The task:
Pick out each line in these entries that contains the string "left".

(Data excerpts)
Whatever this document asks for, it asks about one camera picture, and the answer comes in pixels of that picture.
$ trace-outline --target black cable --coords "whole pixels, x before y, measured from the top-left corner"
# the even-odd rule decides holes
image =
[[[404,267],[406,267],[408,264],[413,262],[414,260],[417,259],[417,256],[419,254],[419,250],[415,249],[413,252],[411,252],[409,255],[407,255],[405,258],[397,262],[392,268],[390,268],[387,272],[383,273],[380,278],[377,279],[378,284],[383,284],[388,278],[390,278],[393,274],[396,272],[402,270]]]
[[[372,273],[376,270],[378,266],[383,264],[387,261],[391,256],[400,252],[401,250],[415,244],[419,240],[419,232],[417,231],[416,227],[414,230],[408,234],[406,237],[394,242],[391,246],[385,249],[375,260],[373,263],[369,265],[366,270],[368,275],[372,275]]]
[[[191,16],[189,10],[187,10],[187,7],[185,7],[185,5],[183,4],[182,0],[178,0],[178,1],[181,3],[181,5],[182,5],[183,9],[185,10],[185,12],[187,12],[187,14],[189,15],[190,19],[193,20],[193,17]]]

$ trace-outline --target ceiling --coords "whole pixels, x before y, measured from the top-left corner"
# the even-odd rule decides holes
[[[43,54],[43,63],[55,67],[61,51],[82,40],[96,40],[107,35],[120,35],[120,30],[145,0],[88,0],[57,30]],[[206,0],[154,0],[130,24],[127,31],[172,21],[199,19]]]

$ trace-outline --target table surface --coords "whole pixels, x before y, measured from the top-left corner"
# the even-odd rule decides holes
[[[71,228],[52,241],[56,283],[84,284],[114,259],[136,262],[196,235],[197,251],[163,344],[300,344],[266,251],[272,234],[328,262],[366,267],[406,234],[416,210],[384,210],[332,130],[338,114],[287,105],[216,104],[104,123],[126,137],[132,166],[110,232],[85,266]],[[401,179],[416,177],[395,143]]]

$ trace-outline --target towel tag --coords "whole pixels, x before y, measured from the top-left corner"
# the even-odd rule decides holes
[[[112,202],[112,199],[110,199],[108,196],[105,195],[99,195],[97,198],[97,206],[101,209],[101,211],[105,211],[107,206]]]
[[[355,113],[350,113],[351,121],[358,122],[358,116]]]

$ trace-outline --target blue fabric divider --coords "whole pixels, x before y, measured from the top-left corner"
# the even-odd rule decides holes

Answer below:
$ trace-outline --target black cable --coords "whole pixels, x before y, measured from the top-left corner"
$ trace-outline --target ceiling --coords "whole pixels, x before y, measured from the top-left corner"
$ trace-outline --target table surface --coords "whole pixels, x before y, measured from the top-left corner"
$ trace-outline --target towel tag --coords "whole pixels, x before y, measured from the top-left corner"
$ trace-outline --target blue fabric divider --coords "whole pixels, x before y, measured from the top-left corner"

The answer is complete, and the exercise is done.